▶ **Activity**: Only the lines of the data below from the one with "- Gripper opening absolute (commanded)" through the one with "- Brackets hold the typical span" are wanted. Repeat them exactly.

▶ **Available data**:
------
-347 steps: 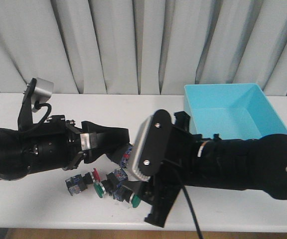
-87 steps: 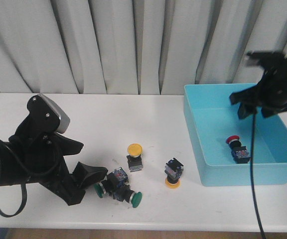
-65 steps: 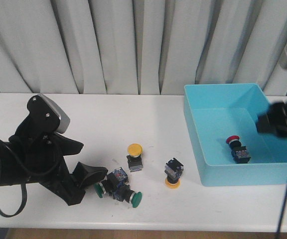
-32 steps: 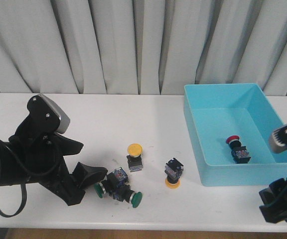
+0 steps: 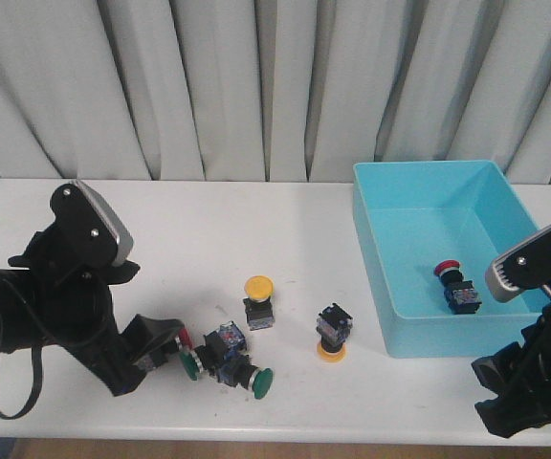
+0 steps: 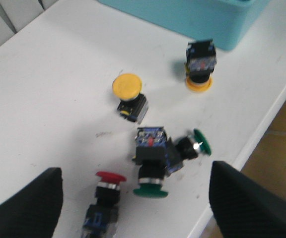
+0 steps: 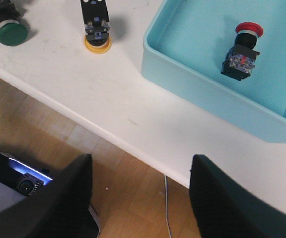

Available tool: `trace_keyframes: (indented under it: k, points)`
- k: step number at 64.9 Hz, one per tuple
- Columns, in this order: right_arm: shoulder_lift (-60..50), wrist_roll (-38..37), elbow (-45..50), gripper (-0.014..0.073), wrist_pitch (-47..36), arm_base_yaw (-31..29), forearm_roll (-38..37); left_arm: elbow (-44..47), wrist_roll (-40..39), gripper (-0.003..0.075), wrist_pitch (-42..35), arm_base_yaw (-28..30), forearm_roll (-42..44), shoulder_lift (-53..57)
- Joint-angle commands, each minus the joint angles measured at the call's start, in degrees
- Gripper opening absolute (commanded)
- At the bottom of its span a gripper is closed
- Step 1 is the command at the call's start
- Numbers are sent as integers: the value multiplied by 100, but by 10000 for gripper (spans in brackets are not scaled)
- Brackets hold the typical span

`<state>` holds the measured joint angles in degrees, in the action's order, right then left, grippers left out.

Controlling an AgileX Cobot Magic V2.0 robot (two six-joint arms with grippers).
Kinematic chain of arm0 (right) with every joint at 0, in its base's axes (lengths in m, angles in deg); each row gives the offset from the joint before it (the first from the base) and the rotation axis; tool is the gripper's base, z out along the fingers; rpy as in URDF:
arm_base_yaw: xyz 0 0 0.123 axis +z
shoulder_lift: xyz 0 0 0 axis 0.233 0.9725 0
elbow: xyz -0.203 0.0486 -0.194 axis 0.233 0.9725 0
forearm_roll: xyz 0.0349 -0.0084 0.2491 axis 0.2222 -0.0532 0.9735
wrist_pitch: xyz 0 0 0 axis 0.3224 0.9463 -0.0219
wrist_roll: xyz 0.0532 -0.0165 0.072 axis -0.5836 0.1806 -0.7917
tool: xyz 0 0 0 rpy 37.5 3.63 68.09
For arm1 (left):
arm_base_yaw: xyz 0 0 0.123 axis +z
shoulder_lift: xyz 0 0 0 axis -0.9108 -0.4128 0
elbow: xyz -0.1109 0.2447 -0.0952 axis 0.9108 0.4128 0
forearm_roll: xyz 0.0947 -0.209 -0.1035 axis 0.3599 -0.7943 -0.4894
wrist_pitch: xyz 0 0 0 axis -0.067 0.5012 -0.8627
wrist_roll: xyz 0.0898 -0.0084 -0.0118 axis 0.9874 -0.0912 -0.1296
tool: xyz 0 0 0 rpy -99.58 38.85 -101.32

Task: Pick red and yellow buttons and place in box
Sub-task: 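Withdraw the right gripper from the box toward the robot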

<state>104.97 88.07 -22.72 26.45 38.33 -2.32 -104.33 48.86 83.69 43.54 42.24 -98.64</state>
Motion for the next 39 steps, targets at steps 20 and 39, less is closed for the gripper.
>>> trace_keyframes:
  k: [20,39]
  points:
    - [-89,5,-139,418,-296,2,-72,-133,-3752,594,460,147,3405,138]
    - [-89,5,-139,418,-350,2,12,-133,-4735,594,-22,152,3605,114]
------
▶ **Written response**:
- Gripper opening absolute (commanded)
- At the bottom of its span a gripper is closed
- Step 1 is the command at the call's start
- Numbers are sent as integers: the value multiplied by 100, but by 10000 for gripper (spans in brackets are not scaled)
- Brackets hold the typical span

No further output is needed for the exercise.